The ATtiny1616 is part of the 'next gen' of AVR microcontrollers, and now we have a cute development/breakout board for it, with just enough hardware to get the chip up and running.
It's also an Adafruit seesaw board. Adafruit seesaw is a near-universal converter framework which allows you to add and extend hardware support to any I2C-capable microcontroller or microcomputer.

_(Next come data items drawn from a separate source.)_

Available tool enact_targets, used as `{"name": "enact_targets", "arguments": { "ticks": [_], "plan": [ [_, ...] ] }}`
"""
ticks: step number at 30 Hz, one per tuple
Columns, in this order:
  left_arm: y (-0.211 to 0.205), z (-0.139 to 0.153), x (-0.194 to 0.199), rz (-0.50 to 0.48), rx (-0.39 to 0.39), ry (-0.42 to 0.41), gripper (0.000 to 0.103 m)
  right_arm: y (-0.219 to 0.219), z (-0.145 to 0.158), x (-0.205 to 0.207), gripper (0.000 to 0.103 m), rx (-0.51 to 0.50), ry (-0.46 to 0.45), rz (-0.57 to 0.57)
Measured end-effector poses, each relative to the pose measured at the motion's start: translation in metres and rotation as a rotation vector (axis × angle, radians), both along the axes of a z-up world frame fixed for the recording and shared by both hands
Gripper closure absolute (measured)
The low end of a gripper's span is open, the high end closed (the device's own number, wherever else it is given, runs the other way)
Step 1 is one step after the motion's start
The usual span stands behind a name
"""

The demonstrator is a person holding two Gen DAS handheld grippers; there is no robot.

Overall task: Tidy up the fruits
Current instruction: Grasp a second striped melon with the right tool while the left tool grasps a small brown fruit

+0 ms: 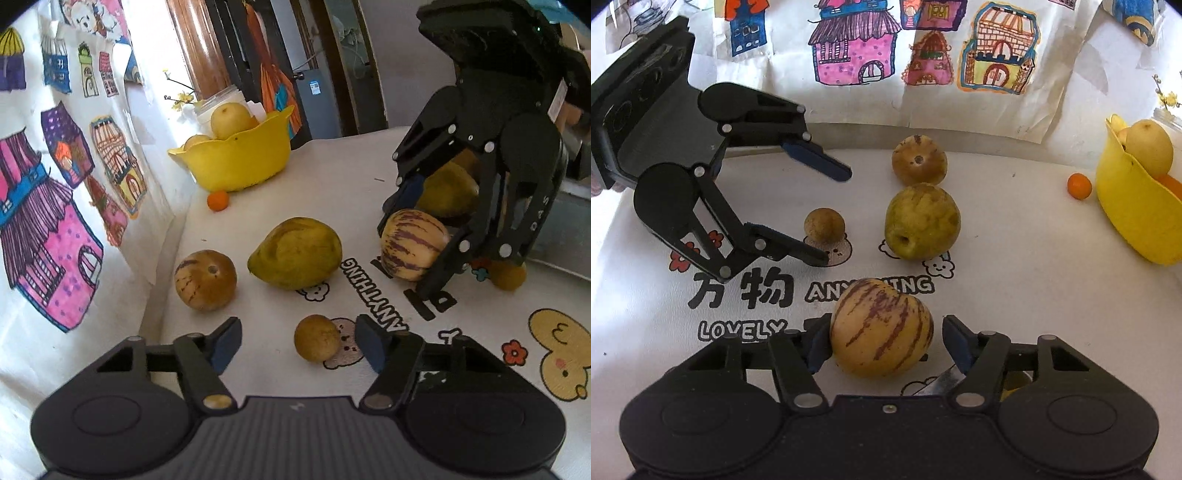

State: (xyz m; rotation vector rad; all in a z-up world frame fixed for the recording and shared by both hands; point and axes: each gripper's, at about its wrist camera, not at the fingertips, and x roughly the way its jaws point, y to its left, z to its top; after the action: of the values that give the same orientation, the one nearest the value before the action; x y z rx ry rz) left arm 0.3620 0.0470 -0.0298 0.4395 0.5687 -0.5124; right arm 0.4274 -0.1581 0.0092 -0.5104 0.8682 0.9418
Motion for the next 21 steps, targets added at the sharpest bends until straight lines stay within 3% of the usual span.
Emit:
{"name": "enact_targets", "arguments": {
  "ticks": [8, 21],
  "plan": [
    [0.000, 0.000, -0.002, 0.011, -0.036, 0.040, 0.049, 0.000, 0.000, -0.002, 0.046, 0.021, 0.013, -0.020],
    [-0.002, 0.000, -0.005, 0.050, -0.085, 0.071, 0.075, -0.001, 0.001, -0.010, 0.046, 0.025, -0.010, -0.063]
  ]
}}
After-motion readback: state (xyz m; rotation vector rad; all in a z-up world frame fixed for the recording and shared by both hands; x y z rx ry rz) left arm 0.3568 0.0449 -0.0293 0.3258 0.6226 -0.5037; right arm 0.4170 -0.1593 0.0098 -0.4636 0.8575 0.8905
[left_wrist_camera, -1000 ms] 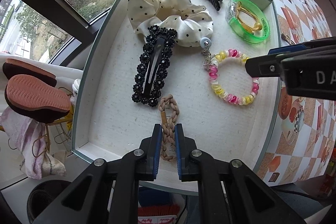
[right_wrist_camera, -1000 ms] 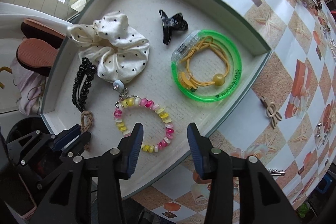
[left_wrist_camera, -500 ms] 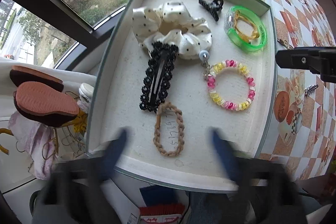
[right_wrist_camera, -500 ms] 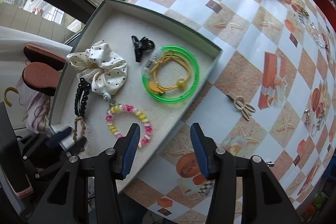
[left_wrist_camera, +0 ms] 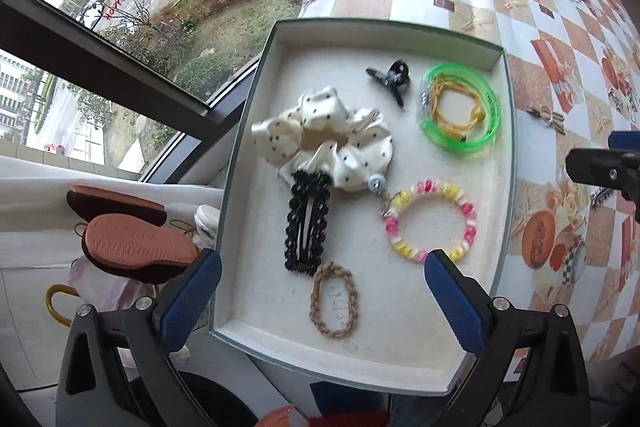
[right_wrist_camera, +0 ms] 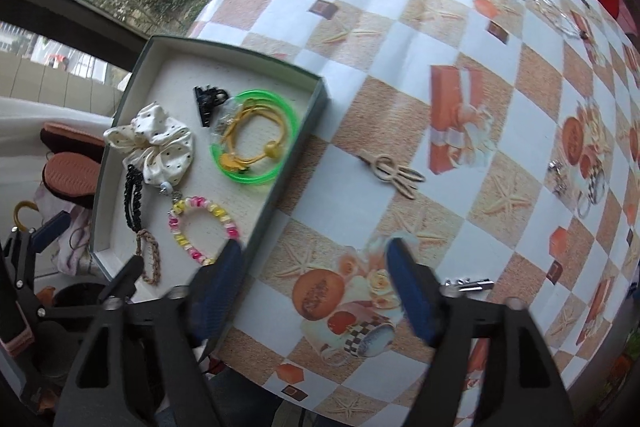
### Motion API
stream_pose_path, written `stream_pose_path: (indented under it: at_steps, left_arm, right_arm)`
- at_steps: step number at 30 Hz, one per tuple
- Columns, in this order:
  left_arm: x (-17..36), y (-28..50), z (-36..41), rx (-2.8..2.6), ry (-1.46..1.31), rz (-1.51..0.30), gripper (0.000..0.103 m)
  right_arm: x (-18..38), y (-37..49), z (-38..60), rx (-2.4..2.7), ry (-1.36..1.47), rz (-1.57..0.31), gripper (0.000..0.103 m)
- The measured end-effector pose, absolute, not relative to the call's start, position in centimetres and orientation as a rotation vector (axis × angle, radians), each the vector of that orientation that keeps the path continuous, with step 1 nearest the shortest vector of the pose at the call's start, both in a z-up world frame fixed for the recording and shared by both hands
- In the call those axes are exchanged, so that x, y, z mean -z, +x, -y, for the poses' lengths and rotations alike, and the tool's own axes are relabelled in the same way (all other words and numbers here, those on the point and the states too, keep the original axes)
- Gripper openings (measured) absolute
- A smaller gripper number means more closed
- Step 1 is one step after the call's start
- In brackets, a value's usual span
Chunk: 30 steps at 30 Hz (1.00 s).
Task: Organize jewelry
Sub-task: 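Move both tools back over the table toward the spiked clip and silver charm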
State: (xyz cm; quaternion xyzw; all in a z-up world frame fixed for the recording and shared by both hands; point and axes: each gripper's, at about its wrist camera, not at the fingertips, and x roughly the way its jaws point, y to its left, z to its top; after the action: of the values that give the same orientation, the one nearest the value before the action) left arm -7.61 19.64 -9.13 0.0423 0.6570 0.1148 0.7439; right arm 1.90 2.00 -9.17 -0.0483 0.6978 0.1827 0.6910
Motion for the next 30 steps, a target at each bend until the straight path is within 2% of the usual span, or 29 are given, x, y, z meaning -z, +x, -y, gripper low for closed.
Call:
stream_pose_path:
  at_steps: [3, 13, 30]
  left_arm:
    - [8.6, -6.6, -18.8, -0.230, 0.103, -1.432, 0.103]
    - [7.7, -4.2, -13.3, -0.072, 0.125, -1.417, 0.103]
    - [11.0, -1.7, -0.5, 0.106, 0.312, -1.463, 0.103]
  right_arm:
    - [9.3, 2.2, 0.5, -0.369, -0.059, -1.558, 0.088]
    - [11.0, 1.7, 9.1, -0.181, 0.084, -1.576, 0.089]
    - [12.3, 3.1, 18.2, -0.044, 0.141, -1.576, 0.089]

Instead of getting separate I2C GPIO expanders, ADCs, PWM drivers, etc, seesaw can be configured to give a wide range of capabilities.
Finally, with STEMMA QT connectors on it, you could use it as either an I2C controller or peripheral with plug-and-play support.

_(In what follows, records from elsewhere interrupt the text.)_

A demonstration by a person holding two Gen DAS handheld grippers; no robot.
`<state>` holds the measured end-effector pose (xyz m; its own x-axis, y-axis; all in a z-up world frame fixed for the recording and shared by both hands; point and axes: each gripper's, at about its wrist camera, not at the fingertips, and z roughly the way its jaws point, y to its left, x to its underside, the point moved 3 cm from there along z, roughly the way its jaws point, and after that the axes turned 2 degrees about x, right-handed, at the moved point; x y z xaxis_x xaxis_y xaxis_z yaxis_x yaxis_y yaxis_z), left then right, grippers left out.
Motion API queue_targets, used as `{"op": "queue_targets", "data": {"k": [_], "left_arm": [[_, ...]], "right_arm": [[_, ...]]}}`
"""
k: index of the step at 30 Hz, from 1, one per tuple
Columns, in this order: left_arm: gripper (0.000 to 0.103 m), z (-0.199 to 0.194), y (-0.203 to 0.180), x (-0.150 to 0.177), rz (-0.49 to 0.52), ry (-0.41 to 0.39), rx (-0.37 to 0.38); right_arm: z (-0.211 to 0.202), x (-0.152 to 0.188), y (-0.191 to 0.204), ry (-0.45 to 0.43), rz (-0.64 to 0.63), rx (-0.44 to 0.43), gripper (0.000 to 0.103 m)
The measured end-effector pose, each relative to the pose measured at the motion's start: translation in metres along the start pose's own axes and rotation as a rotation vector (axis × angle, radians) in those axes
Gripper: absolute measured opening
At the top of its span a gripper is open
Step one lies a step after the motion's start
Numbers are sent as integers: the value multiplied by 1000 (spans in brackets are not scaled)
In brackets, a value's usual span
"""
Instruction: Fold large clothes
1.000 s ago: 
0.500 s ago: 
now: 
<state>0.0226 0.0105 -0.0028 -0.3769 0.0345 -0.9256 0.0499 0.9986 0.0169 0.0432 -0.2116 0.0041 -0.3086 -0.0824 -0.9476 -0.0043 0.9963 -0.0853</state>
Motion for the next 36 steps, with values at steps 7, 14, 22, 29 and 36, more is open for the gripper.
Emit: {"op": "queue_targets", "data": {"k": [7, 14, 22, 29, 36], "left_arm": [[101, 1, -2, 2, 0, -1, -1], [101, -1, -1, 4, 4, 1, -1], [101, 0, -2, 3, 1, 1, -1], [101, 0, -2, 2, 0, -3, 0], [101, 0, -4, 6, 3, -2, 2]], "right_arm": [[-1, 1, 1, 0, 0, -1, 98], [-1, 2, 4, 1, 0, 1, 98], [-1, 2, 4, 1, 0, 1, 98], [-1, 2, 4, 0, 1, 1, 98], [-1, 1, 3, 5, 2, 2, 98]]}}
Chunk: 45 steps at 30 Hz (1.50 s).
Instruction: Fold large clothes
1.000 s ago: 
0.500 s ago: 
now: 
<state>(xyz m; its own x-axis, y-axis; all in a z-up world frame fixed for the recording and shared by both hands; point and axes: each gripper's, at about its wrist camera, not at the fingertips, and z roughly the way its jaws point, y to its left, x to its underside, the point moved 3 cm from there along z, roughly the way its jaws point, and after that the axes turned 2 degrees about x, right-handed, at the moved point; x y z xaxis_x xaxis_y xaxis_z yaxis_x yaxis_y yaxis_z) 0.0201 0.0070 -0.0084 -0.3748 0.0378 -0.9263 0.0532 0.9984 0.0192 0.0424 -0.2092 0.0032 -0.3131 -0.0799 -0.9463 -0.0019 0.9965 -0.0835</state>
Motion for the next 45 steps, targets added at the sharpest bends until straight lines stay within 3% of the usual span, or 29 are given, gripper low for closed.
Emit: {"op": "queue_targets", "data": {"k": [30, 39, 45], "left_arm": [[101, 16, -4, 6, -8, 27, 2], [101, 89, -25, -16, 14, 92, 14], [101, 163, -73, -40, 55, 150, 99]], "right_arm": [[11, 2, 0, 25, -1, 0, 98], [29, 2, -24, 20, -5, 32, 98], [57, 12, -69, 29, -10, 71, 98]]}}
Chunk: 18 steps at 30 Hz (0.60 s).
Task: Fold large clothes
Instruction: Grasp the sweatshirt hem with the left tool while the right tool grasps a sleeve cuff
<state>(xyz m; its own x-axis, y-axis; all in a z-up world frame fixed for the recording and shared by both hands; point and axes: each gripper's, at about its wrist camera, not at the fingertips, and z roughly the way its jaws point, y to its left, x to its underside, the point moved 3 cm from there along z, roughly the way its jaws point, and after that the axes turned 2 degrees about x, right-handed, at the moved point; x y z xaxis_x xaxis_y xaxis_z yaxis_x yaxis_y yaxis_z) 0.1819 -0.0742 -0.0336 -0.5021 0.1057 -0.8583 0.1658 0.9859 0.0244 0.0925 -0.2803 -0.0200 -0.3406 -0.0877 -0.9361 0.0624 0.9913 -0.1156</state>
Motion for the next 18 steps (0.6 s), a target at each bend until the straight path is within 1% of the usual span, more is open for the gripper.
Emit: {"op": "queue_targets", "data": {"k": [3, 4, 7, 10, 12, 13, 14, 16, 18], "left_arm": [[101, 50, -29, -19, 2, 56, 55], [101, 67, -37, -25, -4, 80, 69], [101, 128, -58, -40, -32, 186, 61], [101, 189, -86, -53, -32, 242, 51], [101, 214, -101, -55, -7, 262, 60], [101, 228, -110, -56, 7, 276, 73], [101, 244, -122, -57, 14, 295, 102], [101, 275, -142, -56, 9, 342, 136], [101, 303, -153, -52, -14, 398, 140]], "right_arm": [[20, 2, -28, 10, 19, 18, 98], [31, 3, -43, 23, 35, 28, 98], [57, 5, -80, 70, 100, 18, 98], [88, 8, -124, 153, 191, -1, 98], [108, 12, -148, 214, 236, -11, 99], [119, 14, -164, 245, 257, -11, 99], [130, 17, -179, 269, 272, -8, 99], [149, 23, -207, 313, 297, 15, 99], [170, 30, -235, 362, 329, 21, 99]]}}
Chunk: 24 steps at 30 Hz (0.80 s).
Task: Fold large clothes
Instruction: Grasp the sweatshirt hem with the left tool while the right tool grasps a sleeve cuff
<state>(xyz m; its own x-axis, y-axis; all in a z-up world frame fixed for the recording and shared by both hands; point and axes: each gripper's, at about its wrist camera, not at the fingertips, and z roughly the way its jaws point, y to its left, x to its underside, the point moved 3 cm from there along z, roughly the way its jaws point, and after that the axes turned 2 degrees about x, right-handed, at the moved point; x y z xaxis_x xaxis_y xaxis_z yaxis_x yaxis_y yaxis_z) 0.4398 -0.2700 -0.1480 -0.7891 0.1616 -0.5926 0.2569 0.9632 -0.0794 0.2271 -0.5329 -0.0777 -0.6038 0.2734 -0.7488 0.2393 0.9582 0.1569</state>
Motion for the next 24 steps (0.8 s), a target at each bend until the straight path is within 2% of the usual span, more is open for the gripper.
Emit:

We primarily designed this board for our own use: it's a mini dev board that lets us design with the ATtiny1616just like we did for the ATSAMD09. With the 2021-2022 silicon shortage, we're adapting some of our SAMD09 designs to the ATTiny8xx series and wanted a quick minimal board to test code on.

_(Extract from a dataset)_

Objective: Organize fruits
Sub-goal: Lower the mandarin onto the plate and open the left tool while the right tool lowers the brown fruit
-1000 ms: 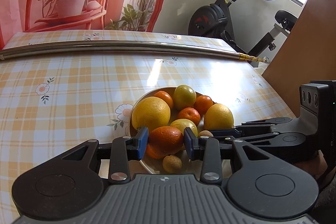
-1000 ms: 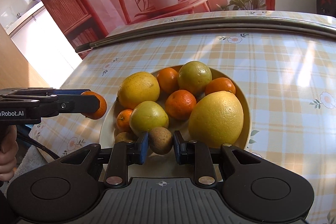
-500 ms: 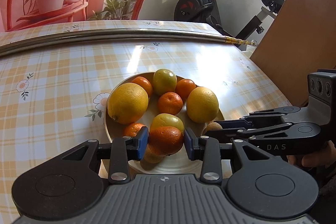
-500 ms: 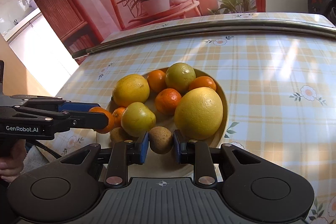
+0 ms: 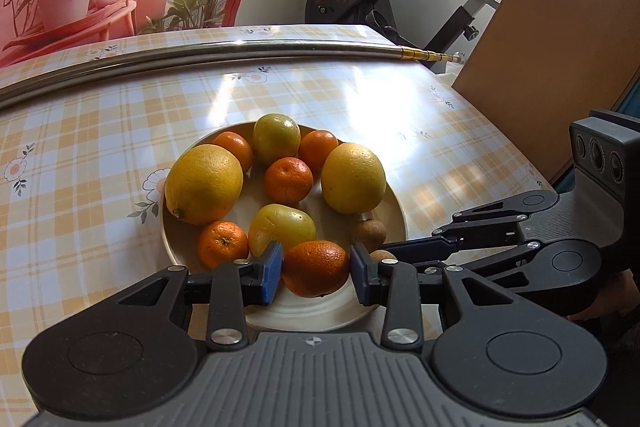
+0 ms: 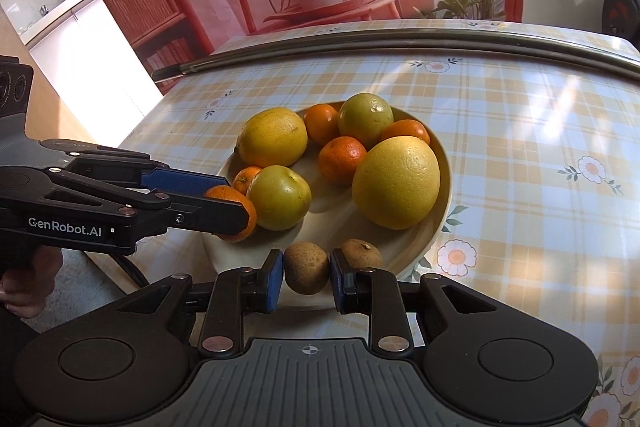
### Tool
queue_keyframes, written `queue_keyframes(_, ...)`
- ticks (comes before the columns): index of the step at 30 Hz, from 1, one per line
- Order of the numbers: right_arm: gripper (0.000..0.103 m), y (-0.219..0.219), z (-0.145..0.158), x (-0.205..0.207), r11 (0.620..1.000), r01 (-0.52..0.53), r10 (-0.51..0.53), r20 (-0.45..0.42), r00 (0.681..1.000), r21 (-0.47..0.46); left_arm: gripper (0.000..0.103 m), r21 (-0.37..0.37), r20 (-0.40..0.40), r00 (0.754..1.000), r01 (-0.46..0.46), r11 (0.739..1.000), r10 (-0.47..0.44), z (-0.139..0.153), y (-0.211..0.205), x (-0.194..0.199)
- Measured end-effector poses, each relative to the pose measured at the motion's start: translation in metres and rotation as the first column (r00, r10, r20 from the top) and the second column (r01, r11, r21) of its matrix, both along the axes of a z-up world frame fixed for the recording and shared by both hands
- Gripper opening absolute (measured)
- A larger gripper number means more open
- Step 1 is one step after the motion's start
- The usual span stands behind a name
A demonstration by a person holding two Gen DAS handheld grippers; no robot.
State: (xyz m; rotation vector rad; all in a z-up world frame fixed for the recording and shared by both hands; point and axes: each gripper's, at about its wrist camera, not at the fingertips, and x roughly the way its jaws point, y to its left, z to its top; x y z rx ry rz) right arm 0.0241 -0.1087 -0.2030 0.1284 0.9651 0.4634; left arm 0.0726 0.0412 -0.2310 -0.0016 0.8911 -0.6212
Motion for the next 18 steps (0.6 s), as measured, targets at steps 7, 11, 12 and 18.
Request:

Each breakout comes with the assembled and tested board, as well as some header strips. Each PCB is fairly minimal and contains:
ATtiny1616 8-bit microcontroller
16KB flash, 2KB of RAM, 256 bytes of EEPROM
Internal oscillator can run up to 20MHz
Internal hardware multiplier
Can run from 2V to 5V power/logic (check the datasheet for max speed at desired power)
3.3V regulator- by default we run at the Vin voltage, which can be 5V, but there's a solder jumper on the bottom if you'd like to select 3V logic.
This board comes pre-programmed with seesaw peripheral codethat will let it act as an "I2C to something" converter, basically a little I2C-controlled friend to do all the timing-sensitive things many microcontrollers and microcomputers are not good at.
For example, using this breakout with the pre-burned seesaw firmware gives you
12 x GPIO with selectable pullup resistors: 0-5, 6, 8, 11, 14, 15, 16
1 x EEPROM with 127 byte of NVM memory (handy for storing small access tokens or MAC addresses) - last byte of EEPROM is used for I2C address selection
1 x Interrupt output that can be triggered by any of the accessories - pin 6
Please note:The boards do not come with a bootloader. If you want to do development on seesaw (e.g. changing the configuration) you need a separate UPDI programming setup!The firmware we put on is available as this example sketch, compiled using the megaTinyCore. We don't provide any support for custom builds of seesaw - we think this is cool and useful for the Maker community!